* [EXERCISE PROMPT]:
In this exercise, return the whole listing exactly, excluding any images.

* [DATASET EXTRACT]:
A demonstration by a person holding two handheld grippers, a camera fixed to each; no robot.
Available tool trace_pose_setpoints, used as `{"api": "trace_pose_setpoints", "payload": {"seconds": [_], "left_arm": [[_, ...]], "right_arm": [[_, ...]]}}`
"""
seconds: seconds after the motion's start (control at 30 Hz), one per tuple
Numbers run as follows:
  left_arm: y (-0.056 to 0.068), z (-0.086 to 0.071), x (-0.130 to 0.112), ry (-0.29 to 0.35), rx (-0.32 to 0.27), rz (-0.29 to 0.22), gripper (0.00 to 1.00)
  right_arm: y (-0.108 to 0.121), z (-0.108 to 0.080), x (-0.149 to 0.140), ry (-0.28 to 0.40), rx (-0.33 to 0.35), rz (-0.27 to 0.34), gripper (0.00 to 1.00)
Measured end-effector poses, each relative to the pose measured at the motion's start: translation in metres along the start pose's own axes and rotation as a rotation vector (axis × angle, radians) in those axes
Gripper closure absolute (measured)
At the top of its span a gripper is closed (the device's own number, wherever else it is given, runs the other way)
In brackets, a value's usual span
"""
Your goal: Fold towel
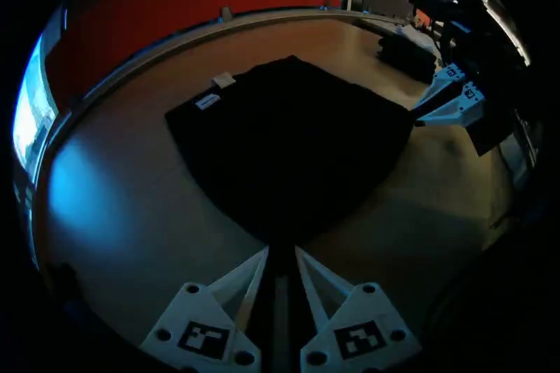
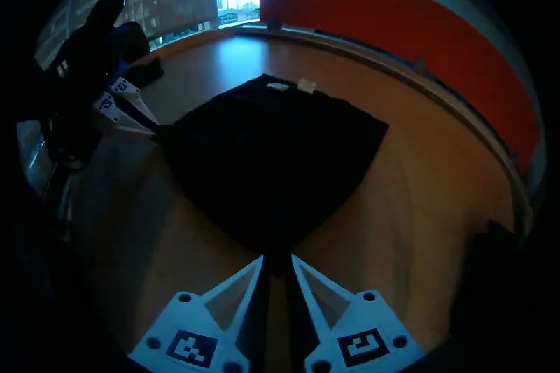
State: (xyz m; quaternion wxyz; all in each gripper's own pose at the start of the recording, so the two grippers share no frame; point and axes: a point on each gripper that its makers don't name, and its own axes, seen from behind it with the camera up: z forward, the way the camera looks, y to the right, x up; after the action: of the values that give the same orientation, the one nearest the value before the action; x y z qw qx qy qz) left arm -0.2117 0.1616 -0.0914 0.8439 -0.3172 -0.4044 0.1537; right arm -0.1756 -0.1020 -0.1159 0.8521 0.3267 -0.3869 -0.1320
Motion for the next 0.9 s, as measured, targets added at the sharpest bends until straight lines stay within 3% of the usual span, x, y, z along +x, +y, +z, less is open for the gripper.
{"api": "trace_pose_setpoints", "payload": {"seconds": [0.4, 0.9], "left_arm": [[-0.008, -0.025, 0.026, 0.030, 0.028, 0.003, 0.90], [-0.009, -0.072, 0.060, 0.051, 0.044, 0.005, 0.90]], "right_arm": [[0.001, -0.024, 0.035, 0.074, -0.019, -0.005, 0.87], [0.003, -0.072, 0.081, 0.170, -0.054, -0.004, 0.87]]}}
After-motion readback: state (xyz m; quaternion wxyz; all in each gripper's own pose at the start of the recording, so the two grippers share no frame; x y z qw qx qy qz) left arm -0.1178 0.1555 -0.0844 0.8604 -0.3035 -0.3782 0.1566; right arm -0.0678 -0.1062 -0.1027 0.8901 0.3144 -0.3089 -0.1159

* [EXPECTED OUTPUT]:
A demonstration by a person holding two handheld grippers, a camera fixed to each; no robot.
Available tool trace_pose_setpoints, used as `{"api": "trace_pose_setpoints", "payload": {"seconds": [_], "left_arm": [[_, ...]], "right_arm": [[_, ...]]}}`
"""
seconds: seconds after the motion's start (control at 30 Hz), one per tuple
Numbers run as follows:
  left_arm: y (-0.056 to 0.068), z (-0.086 to 0.071), x (-0.130 to 0.112), ry (-0.29 to 0.35), rx (-0.32 to 0.27), rz (-0.29 to 0.22), gripper (0.00 to 1.00)
  right_arm: y (-0.108 to 0.121), z (-0.108 to 0.080), x (-0.149 to 0.140), ry (-0.28 to 0.40), rx (-0.33 to 0.35), rz (-0.27 to 0.34), gripper (0.00 to 1.00)
Measured end-effector poses, each relative to the pose measured at the motion's start: translation in metres along the start pose's own axes and rotation as a rotation vector (axis × angle, radians) in those axes
Gripper closure absolute (measured)
At the top of its span a gripper is closed (the device's own number, wherever else it is given, runs the other way)
In brackets, a value's usual span
"""
Your goal: Fold towel
State: (xyz m; quaternion wxyz; all in each gripper's own pose at the start of the recording, so the two grippers share no frame; point and axes: a point on each gripper that its makers don't name, and its own axes, seen from behind it with the camera up: z forward, the way the camera looks, y to the right, x up; after the action: of the values that give the same orientation, the one nearest the value before the action; x y z qw qx qy qz) left arm -0.2117 0.1616 -0.0914 0.8439 -0.3172 -0.4044 0.1537; right arm -0.1756 -0.1020 -0.1159 0.8521 0.3267 -0.3869 -0.1320
Motion for the next 0.9 s, as measured, targets added at the sharpest bends until straight lines stay within 3% of the usual span, x, y, z along +x, +y, +z, less is open for the gripper.
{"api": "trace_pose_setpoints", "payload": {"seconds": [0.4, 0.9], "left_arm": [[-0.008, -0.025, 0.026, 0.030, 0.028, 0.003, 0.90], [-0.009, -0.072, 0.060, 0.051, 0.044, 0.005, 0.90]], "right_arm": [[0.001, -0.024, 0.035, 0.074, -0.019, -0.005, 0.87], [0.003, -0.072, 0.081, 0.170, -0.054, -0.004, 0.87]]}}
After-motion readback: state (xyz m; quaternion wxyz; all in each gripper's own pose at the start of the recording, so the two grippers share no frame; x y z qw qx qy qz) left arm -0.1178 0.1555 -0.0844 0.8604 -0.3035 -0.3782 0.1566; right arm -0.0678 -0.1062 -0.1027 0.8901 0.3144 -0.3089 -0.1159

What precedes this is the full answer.